TASK DETAILS:
Whenever a line below includes "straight", add it to the tally, then give the total and nothing more.

········

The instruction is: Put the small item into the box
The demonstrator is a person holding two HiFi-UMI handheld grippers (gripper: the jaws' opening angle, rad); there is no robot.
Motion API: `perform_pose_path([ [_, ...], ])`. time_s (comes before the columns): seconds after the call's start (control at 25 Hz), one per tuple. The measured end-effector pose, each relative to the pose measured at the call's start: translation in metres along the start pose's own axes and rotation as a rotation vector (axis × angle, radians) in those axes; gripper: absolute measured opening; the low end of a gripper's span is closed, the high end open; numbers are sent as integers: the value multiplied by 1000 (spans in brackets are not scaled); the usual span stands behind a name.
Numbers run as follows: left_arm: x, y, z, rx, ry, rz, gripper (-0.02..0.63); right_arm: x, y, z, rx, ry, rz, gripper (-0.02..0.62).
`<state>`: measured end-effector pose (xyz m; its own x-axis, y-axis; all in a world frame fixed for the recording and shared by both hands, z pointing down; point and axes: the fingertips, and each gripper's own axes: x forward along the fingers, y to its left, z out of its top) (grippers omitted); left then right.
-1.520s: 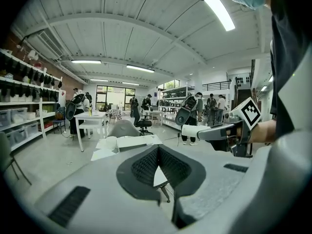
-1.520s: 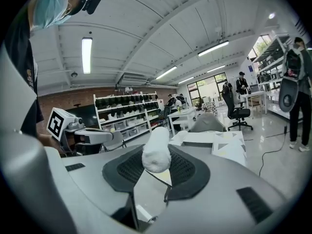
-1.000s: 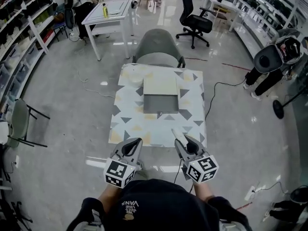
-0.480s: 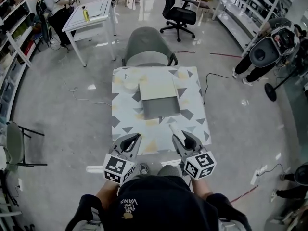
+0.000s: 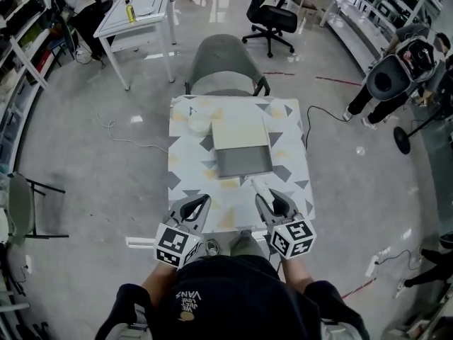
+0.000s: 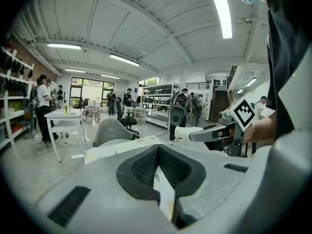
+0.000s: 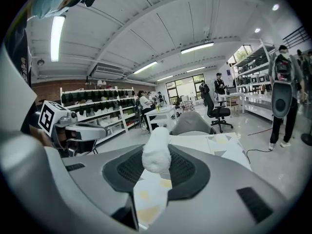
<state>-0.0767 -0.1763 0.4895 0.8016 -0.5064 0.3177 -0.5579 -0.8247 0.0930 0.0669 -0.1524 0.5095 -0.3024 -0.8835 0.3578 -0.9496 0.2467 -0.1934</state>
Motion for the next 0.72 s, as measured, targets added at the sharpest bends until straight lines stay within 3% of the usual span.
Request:
perform_pose_path([
  [0.72,78,37,17,-71,-4,126,6,104,-75,-12,-72,174,138,124],
])
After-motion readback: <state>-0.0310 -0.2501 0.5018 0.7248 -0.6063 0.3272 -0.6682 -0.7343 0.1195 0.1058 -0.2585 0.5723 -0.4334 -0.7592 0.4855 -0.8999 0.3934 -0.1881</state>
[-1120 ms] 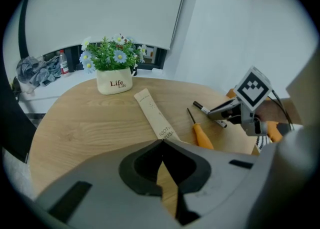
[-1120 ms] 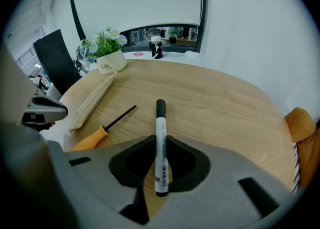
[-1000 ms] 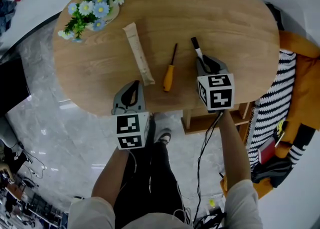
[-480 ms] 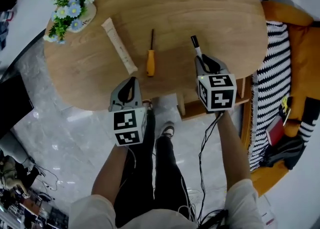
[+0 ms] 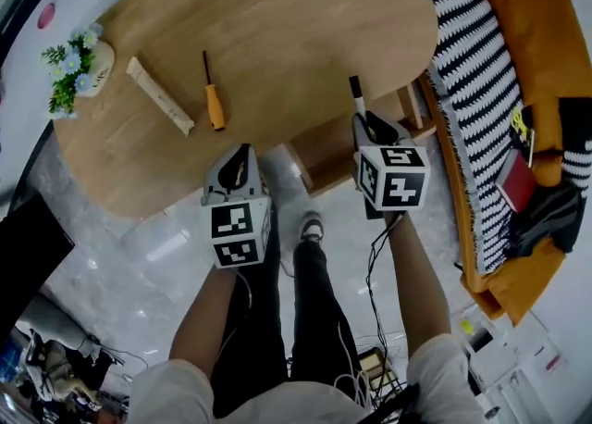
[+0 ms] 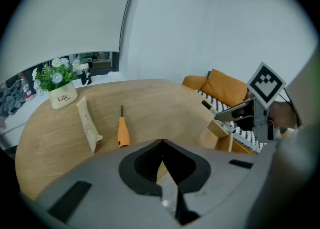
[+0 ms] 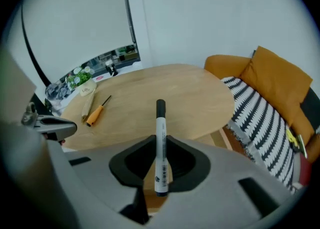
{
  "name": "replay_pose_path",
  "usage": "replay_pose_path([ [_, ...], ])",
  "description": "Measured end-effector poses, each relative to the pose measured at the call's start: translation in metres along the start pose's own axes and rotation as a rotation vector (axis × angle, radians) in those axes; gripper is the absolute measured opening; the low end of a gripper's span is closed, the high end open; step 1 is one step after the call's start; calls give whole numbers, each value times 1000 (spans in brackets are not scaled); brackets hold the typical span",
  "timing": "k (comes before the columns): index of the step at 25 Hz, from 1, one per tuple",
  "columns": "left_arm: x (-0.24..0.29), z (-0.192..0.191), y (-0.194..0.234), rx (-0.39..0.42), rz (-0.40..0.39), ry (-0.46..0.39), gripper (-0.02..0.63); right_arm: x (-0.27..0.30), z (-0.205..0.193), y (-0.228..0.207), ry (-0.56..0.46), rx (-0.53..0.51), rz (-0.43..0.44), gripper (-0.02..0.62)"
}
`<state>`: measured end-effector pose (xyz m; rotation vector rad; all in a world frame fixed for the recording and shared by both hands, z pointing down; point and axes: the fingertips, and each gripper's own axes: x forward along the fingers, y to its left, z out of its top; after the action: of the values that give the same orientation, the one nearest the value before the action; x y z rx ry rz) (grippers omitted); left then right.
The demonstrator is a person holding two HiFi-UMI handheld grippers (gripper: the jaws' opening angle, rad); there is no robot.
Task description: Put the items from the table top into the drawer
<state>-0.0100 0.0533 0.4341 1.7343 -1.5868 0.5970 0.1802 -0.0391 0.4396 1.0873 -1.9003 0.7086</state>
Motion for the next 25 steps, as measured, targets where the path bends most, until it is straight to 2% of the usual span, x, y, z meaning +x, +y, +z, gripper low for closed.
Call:
replay_pose_path([
  [6, 5, -1, -46, 108, -70, 21, 9, -29, -44, -36, -9, 202, -72, 60],
  [11, 9, 6, -69, 197, -119, 34, 9, -36, -68, -52, -51, 361, -95, 60],
  [17, 20, 18, -87, 272, -158, 37, 9, -39, -68, -60, -61, 481, -102, 60],
  [21, 26, 27, -90, 283, -167, 36, 8, -35, -64, -62, -95, 576, -87, 62],
  [23, 28, 30, -90, 284, -170, 35, 9, -33, -61, -62, -107, 586, -85, 110],
  [25, 30, 32, -91, 285, -171, 35, 9, -32, -60, -62, -104, 580, -83, 112],
])
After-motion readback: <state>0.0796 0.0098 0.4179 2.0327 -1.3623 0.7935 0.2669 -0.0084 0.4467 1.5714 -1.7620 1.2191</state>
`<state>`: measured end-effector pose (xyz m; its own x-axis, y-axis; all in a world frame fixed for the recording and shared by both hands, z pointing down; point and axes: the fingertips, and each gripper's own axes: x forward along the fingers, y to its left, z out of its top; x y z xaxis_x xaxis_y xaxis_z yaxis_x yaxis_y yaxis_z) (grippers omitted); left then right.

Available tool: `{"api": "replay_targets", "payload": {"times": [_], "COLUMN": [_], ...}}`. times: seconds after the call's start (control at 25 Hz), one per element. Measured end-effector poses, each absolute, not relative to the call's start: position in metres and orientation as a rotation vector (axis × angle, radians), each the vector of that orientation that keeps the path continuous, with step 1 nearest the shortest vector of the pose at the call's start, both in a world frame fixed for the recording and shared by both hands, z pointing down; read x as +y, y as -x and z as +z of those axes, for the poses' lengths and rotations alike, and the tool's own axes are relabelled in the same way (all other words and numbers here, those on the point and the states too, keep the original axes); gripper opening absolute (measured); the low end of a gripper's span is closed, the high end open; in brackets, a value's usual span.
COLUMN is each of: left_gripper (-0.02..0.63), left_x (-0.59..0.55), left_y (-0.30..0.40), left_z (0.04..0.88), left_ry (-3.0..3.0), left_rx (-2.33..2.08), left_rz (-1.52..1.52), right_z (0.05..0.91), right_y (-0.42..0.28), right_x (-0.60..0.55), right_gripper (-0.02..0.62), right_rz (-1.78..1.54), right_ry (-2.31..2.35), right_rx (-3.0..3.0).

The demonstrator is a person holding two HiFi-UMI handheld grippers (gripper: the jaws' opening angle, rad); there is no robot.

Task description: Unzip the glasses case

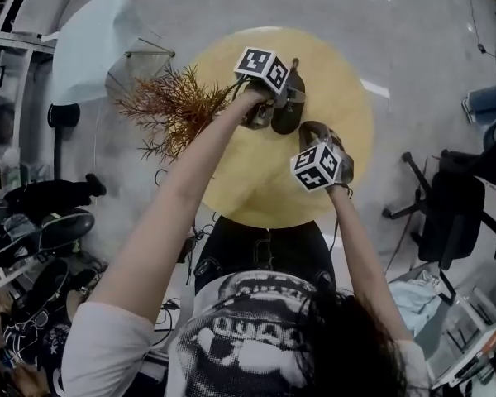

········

EXPECTED ANSWER:
2